**Problem requirements:** Please say how many lines in the material include the string "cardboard", and nothing else.

**Exercise data:**
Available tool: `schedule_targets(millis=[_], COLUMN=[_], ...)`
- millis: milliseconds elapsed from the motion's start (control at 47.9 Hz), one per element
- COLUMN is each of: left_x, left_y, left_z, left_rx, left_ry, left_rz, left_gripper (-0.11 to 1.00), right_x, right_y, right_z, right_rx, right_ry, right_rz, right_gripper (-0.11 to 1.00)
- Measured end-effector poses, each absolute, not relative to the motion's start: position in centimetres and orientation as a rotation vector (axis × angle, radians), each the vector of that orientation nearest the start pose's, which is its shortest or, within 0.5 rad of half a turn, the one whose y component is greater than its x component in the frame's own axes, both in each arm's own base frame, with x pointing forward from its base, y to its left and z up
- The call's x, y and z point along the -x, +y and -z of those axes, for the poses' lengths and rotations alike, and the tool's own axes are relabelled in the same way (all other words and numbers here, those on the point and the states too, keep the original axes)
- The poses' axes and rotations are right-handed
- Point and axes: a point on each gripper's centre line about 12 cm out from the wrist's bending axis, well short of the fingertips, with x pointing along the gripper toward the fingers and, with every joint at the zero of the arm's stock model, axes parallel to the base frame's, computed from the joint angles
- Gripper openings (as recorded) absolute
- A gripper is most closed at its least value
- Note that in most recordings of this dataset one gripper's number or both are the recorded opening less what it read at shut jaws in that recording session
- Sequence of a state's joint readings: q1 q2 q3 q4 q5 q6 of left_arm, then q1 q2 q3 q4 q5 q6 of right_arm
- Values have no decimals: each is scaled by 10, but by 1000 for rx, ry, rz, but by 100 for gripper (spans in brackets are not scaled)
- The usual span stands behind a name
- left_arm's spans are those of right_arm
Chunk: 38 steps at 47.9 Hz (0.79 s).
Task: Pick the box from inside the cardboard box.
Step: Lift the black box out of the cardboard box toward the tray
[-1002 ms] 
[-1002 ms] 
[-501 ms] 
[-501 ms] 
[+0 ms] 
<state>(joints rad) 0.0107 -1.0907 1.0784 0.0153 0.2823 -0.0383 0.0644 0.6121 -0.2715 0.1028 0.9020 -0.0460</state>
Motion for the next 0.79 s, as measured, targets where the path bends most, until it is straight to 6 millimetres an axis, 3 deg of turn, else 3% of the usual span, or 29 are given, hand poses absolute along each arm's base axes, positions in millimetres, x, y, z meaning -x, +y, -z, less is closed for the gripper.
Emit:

**Result of this exercise:** 2